Property analysts and fund managers have generally agreed that total returns from the sector in 2013 are likely to slow following stellar returns in 2012 and previously. The listed property sector recorded total returns of 36% in 2012.
Investment Solutions market analyst Thobile Thukani said on Monday that total returns for 2013 were likely be "in the lower teens", but added that "I wouldn’t be surprised if we see single-digit returns."
The biannual Investment Solutions Asset Manager Survey shows that South African managers have become less bullish about the local equity market, although equities and cash remain preferable to nominal bonds and property in the prevailing market.
Mr Thukani said the future performance of the listed property sector "would largely depend on how bond yields move", given investors’ search for yield and as bonds and listed property were both income-generating investments.
Mr Thukani said while local bond yields had "risen sharply" since May, almost half of managers surveyed expected local bond yields "to climb even further to finish the year between 8% and 9%, while 54% remain neutral".
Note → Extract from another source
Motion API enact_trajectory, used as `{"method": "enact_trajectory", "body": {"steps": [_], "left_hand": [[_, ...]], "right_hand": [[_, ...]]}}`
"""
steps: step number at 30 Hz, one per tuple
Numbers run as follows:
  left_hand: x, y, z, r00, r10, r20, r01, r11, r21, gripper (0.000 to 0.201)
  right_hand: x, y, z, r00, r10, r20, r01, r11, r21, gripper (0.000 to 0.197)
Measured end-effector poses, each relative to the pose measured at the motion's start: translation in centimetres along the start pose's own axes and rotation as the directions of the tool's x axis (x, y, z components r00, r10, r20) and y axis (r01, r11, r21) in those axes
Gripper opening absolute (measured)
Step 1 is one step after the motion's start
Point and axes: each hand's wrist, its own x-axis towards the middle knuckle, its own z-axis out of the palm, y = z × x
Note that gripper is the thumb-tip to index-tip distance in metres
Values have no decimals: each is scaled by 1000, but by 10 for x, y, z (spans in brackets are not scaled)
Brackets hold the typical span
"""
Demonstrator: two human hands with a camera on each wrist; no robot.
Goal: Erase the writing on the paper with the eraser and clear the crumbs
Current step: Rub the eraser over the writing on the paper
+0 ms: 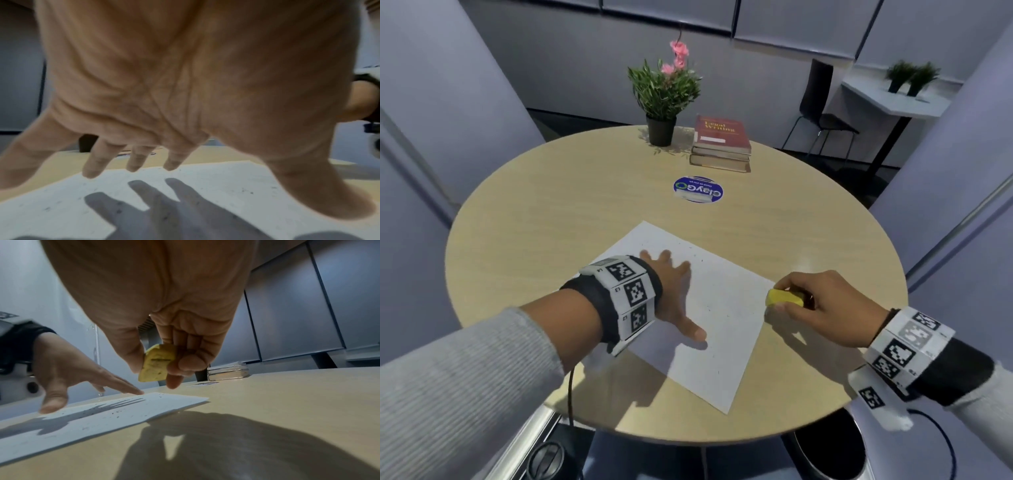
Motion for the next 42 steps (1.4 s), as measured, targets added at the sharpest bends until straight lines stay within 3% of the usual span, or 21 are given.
{"method": "enact_trajectory", "body": {"steps": [6,9,13,15,18,21,24,28,33,35,38,42], "left_hand": [[25,-6,13,992,-122,-46,120,992,-43,135],[29,-7,13,995,-74,-61,71,996,-52,134],[31,-16,5,996,80,-44,-81,996,-22,148],[33,-21,-2,990,134,-50,-136,990,-48,142],[34,-27,-10,988,110,-113,-120,988,-94,135],[23,-20,-13,993,42,-112,-43,999,-9,125],[24,-6,-2,999,28,-40,-28,1000,-1,121],[31,-3,9,996,75,-50,-74,997,13,120],[26,-8,8,999,30,-25,-31,999,-38,136],[26,-11,11,1000,16,3,-15,999,-49,140],[27,-10,12,999,-4,54,6,999,-34,143],[32,-9,10,994,-32,101,38,998,-55,144]], "right_hand": [[5,-7,8,994,-78,81,80,996,-27,25],[6,-6,12,991,-90,96,93,995,-24,24],[7,-5,10,988,-118,104,121,992,-24,23],[12,-5,8,986,-120,112,129,989,-78,25],[26,-7,4,985,-100,143,123,978,-167,26],[47,-11,3,977,-104,187,146,962,-229,30],[61,-25,15,942,-177,287,267,911,-314,38],[69,-41,31,874,-303,379,407,884,-231,39],[107,-25,22,937,-184,297,271,919,-287,36],[105,-34,29,912,-262,315,356,886,-297,37],[93,-48,42,826,-394,404,496,848,-187,37],[124,-32,32,927,-265,267,329,915,-233,39]]}}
The expected bond market weakness was largely due to the anticipated move of the US Federal Reserve to reduce its quantitative easing (QE) bond-buying programme.
"The Fed tapering QE has significant implications" for emerging market bonds, given that emerging market bonds would become relatively less attractive than US bonds, Mr Thukani said.
But some local traders were seeing value in the bond market at existing prices, and investments by local traders could limit further bond weakness.
Mr Thukani said returns on listed property were likely to be subdued for as long as weakness and volatility remained in the local bond market.
But he said there were still listed property stocks which had more positive outlooks, although the sector-wide outlook "is less positive" partly due to volatility in the market.
Meanwhile, the survey also showed that in the equity market sectors, the most favoured sectors are banks, insurance, platinum and media, while the least favoured sectors are food and general retailers and gold mining.